- Relator(a)
- Ministro Antonio Saldanha Palheiro
- Órgão julgador
- Sexta Turma
- Data do julgamento
- 27/11/2024
- Data de publicação
- 02/12/2024
STJ – Acórdão, Rel. Ministro Antonio Saldanha Palheiro, Sexta Turma, j. 27/11/2024, p. 02/12/2024
AGRAVO REGIMENTAL NO RECURSO EM HABEAS CORPUS. HOMICÍDIO QUALIFICADO. TRANCAMENTO DA AÇÃO PENAL. AUSÊNCIA DE JUSTA CAUSA. AUSÊNCIA DE LASTRO PROBATÓRIO MÍNIMO NÃO DEMONSTRADA PRIMO ICTU OCULI. NECESSIDADE DE REEXAME DE FATOS E PROVAS. NULIDADE DA PROVA PERICIAL. LAUDOS PRODUZIDOS DURANTE AS INVESTIGAÇÕES PELO MINISTÉRIO PÚBLICO. POSSIBILIDADE. 1. Nos termos da orientação desta Casa, a extinção prematura da ação penal, pela via eleita, somente se dá em hipóteses excepcionais, nas quais seja patente a atipicidade da conduta, a ausência de indícios mínimos de autoria e de materialidade do delito, ou a presença de alguma causa extintiva de punibilidade. Precedentes. 2. Na espécie, concluiu o Tribunal de origem pela plausibilidade da imputação, considerando o lastro probatório mínimo a demonstrar não se tratar de acusação infundada ou temerária, ao consignar, entre outros elementos indiciários aptos a perscrutar a persecutio criminis in iudicio, que "as provas angariadas apontam [...] não apenas para a materialidade delitiva como também, ainda que de forma indiciária como sói ocorrer nesta fase, para a autoria dos injustos" (e-STJ fl. 276).

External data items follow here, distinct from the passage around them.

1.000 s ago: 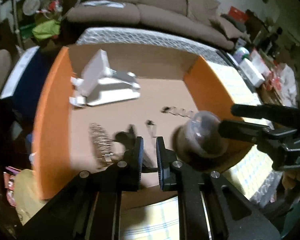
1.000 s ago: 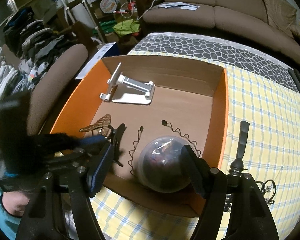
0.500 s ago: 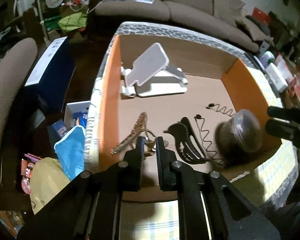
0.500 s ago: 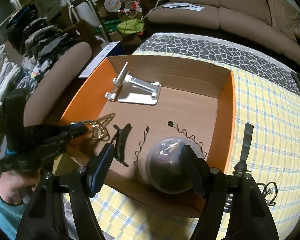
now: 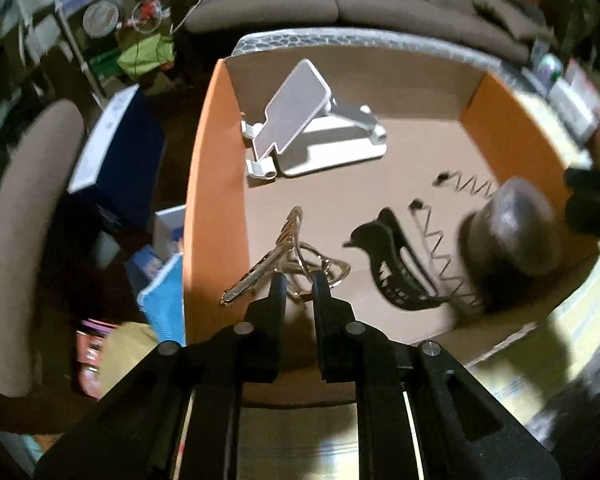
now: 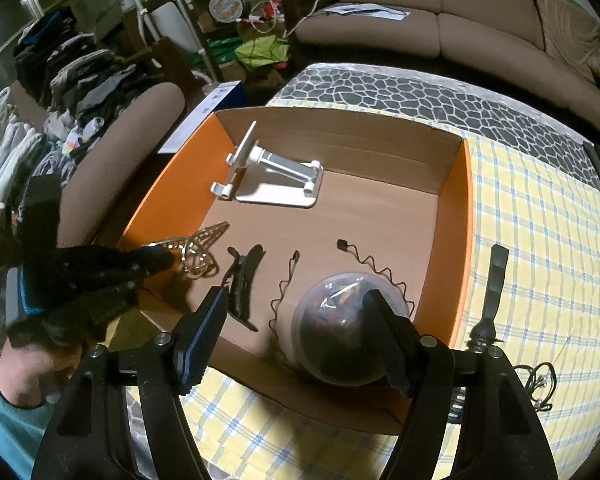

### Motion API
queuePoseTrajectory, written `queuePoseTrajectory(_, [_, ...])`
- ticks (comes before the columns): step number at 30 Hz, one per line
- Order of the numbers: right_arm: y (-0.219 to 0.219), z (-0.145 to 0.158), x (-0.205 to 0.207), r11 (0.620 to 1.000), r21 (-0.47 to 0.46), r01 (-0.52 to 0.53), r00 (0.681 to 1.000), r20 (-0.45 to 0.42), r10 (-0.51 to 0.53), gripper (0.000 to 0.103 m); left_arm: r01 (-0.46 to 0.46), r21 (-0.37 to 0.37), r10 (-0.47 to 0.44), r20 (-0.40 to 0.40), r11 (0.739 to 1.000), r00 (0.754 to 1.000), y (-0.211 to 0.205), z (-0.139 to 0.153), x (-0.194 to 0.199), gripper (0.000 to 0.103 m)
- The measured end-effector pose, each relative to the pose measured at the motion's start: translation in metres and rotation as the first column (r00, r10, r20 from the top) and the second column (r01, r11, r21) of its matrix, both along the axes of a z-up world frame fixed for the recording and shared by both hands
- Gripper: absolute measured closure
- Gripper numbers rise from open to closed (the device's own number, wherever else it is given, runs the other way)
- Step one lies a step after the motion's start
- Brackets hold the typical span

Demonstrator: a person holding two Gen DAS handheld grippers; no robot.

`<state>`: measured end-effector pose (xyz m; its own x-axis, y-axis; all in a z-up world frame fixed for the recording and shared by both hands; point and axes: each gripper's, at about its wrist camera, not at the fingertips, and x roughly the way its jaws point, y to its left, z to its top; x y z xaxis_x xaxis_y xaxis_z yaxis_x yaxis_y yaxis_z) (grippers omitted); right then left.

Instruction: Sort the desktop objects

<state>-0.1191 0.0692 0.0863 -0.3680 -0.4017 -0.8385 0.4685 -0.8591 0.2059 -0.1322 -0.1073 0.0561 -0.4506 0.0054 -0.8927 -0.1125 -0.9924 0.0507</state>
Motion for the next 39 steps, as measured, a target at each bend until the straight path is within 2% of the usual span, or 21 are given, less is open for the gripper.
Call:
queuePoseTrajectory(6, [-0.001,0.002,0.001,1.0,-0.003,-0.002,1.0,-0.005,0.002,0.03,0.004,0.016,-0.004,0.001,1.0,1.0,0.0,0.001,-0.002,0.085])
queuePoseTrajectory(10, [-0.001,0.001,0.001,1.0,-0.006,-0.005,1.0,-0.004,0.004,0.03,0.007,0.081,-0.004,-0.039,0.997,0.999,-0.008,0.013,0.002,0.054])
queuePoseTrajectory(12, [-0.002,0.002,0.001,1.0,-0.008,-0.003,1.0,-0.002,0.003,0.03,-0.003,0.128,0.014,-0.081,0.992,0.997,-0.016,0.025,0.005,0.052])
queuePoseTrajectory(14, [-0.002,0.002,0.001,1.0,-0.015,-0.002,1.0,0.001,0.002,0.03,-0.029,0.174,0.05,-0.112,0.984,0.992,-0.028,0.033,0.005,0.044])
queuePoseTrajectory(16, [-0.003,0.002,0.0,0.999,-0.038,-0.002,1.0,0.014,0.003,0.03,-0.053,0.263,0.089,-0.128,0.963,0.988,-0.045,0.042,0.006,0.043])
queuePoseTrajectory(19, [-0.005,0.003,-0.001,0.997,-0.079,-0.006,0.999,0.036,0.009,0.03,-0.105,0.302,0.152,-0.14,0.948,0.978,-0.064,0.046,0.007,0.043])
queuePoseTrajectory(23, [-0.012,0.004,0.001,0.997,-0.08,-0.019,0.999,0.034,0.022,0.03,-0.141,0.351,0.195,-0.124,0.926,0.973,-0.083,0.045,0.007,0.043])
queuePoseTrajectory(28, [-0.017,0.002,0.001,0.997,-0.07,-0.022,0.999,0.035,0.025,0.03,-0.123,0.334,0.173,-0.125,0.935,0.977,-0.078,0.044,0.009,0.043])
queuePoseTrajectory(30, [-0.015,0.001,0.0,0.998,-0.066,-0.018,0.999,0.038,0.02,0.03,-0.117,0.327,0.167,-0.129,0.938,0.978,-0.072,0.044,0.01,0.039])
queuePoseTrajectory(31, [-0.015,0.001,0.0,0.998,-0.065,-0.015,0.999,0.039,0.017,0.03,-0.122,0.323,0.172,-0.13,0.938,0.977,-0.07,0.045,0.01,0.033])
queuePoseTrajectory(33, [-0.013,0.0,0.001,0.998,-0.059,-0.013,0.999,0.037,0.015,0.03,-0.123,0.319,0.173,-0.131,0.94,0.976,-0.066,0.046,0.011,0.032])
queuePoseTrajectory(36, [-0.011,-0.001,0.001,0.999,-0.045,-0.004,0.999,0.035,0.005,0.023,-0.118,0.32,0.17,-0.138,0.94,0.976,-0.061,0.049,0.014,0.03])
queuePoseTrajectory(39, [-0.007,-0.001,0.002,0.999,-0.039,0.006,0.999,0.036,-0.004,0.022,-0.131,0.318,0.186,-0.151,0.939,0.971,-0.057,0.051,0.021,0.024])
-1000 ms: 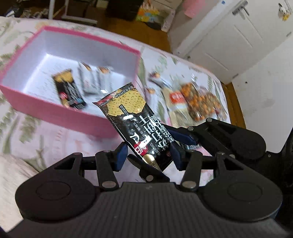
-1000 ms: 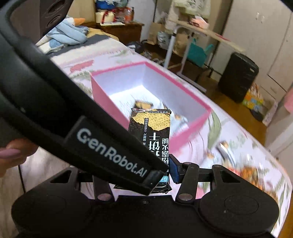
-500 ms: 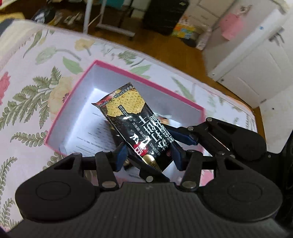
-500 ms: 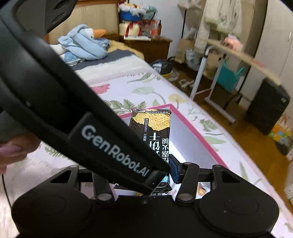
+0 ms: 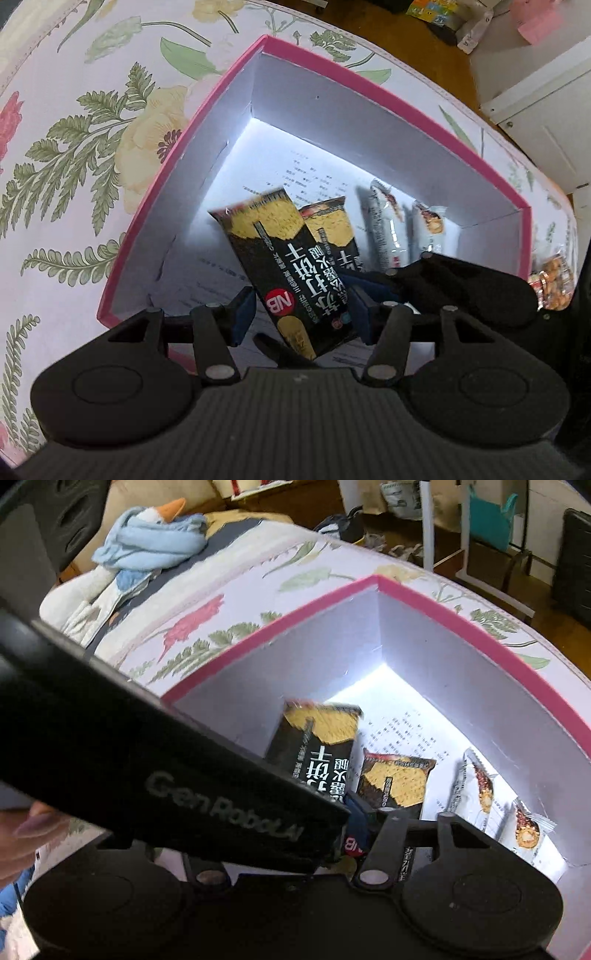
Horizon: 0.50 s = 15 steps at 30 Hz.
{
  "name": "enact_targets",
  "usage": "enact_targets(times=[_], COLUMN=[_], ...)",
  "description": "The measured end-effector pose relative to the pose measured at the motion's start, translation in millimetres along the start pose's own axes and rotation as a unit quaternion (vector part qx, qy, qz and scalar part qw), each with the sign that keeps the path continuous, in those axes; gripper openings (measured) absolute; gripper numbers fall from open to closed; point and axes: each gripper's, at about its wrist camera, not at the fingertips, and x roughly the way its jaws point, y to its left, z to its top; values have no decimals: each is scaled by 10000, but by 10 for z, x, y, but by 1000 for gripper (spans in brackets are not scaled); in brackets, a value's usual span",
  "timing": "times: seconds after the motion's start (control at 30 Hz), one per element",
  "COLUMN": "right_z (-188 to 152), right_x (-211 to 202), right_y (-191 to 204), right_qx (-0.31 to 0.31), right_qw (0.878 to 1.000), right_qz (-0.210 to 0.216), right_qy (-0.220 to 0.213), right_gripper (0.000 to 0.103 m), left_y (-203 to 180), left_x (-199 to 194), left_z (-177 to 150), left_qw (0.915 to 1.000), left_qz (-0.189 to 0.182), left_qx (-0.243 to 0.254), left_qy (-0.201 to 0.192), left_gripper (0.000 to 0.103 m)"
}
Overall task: Organize snacks
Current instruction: 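Carry the black cracker packs in both grippers down into the pink box, then open both grippers and lift them out of the pink box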
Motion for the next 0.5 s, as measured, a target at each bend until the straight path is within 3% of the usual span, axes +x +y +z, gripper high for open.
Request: enact_targets(times=[0.23,0.5], right_z=[-24,-175], right_x=[-127,-628], right_y=[8,166], right_qx=[13,-87], right_qw=[9998,9980], right_qz=[-208,-620], right_qy=[-11,-93], right_gripper=[68,69], left_y=[-5,-154], left_x=[-144,-537], left_z=[-135,-300], left_qw=[9995,9976], left_qz=[33,-74], left_qx=[227,506], left_qy=[-223,-459], left_gripper=[55,55])
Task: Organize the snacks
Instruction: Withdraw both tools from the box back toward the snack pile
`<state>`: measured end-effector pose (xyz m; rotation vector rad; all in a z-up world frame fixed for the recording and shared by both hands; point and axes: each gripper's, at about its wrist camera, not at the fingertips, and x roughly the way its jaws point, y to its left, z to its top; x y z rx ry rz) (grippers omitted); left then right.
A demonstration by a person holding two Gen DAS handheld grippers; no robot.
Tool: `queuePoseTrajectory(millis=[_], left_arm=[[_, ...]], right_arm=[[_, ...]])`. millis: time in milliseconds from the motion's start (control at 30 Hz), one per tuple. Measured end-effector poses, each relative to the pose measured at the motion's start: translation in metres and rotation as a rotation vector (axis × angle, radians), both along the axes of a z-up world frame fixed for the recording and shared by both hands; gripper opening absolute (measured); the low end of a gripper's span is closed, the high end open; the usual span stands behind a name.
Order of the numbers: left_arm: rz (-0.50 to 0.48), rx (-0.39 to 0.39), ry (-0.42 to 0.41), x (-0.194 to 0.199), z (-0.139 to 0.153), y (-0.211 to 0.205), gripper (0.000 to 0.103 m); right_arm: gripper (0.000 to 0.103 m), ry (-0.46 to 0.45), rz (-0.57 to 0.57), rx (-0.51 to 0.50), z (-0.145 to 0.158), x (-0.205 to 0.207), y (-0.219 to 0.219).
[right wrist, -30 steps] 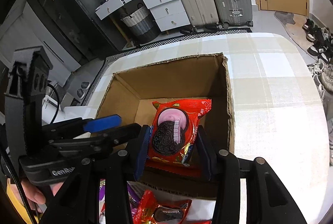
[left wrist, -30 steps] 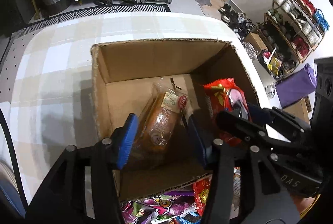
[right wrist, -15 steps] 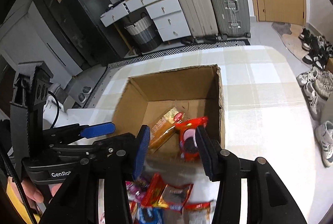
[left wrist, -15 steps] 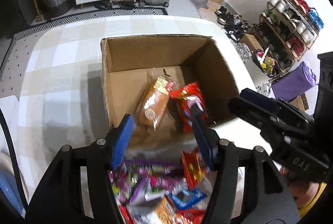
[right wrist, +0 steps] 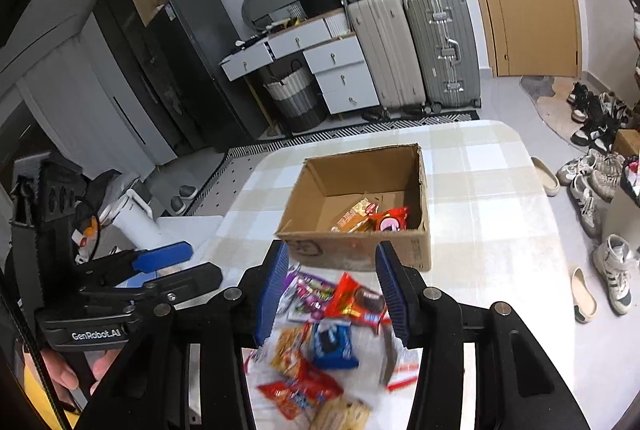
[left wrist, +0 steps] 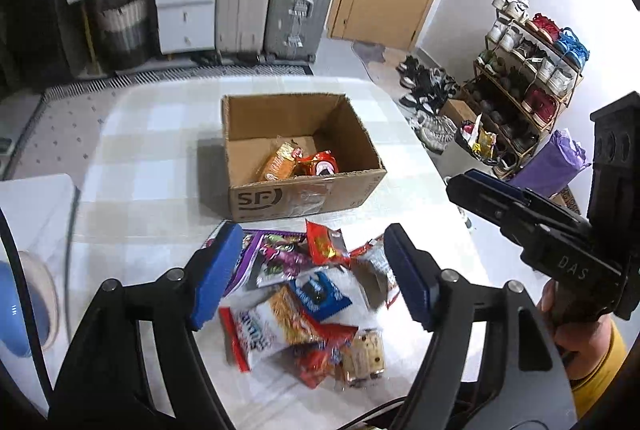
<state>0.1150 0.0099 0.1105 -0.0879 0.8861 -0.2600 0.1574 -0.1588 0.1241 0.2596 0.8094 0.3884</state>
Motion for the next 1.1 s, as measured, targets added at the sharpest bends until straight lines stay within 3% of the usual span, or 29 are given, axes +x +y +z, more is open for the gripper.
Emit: queuePoseTrajectory(millis=[300, 467, 533, 733, 867, 967, 1100], left_arm=[[0.064, 0.042, -0.153, -0.104, 0.027, 0.001, 0.081], [0.071, 0.082, -0.23, -0.149, 0.021, -0.003, 0.084], [0.071, 0.08, -0.242, -0.155, 0.016, -0.001, 0.084], [0.132, -0.005, -0.227, -0.155, -0.012, 0.018, 0.084], [0.169, -0.028, -0.247, -0.144, -0.028, 0.032, 0.087], [0.189, -0.028, -0.234, -0.131, -0.043, 0.041, 0.102], [0.203, -0.062, -0.211, -0.113, -0.073, 0.051, 0.102]], right_arm=[[0.049, -0.072, 0.004, -0.027, 0.002, -0.084, -0.003], [0.055, -0.125, 0.015, -0.018, -0.011, -0.119, -0.004], [0.068, -0.138, 0.016, -0.004, -0.019, -0.129, -0.004], [0.094, -0.199, 0.002, 0.0, -0.046, -0.147, -0.007], [0.098, -0.225, 0.022, 0.003, -0.064, -0.141, -0.009], [0.1, -0.195, 0.027, 0.006, -0.078, -0.132, -0.006], [0.1, -0.147, 0.058, -0.03, -0.098, -0.114, 0.006]])
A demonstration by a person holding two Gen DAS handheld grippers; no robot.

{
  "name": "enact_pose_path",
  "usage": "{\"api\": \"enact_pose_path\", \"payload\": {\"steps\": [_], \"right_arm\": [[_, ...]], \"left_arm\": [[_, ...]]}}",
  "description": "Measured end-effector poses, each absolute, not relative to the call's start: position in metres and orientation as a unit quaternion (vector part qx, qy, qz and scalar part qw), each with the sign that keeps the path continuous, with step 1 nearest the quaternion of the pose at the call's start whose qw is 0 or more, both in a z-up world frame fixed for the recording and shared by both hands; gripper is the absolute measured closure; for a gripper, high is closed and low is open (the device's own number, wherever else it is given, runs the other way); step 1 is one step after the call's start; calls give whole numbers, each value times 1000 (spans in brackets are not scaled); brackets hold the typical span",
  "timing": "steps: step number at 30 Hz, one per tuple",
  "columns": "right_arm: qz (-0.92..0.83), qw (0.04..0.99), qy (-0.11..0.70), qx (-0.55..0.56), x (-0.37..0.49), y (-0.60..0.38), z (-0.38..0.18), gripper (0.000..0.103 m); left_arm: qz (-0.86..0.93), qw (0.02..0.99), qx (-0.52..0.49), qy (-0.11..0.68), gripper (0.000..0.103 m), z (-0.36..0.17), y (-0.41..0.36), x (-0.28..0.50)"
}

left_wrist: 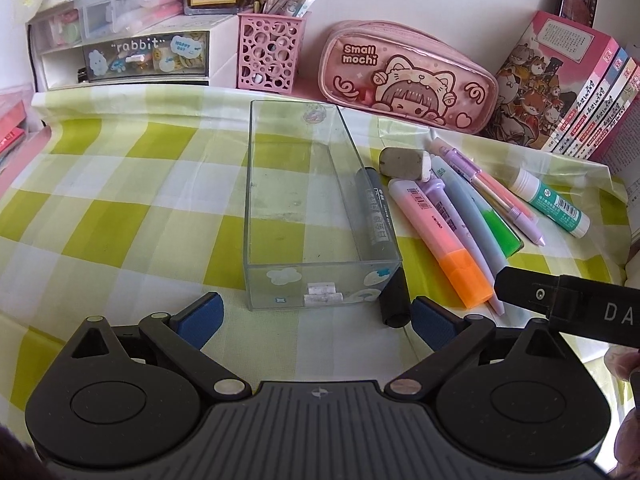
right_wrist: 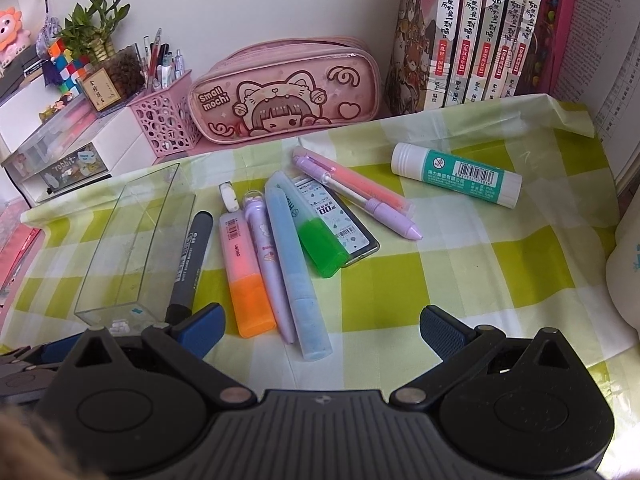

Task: Organize stationery
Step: 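Close the right gripper on the black marker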

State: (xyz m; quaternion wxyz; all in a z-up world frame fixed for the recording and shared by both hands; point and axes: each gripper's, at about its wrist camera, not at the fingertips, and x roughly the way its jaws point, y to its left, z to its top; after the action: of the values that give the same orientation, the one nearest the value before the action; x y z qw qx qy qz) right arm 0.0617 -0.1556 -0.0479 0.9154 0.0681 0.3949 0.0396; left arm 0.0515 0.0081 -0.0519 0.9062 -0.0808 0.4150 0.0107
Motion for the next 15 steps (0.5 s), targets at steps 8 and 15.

Reservou-se, portanto, a análise minudente dos elementos dos autos ao momento adequado, no qual o Magistrado singular levará em conta os dados probatórios produzidos no curso da instrução processual. 3. A legitimidade do Ministério Público para promover a investigação criminal foi reconhecida pelo Supremo Tribunal Federal em âmbito de Repercussão Geral no RE n. 593.727-MG. Desse modo, descabida a alegação de nulidade dos laudos periciais produzidos durante o inquérito policial pelo Parquet e, por conseguinte, de ausência de embasamento probatório para o prosseguimento da ação penal. Precedentes. 4. Agravo regimental desprovido. (AgRg no RHC n. 92.999/RJ, relator Ministro Antonio Saldanha Palheiro, Sexta Turma, julgado em 27/11/2024, DJEN de 2/12/2024.)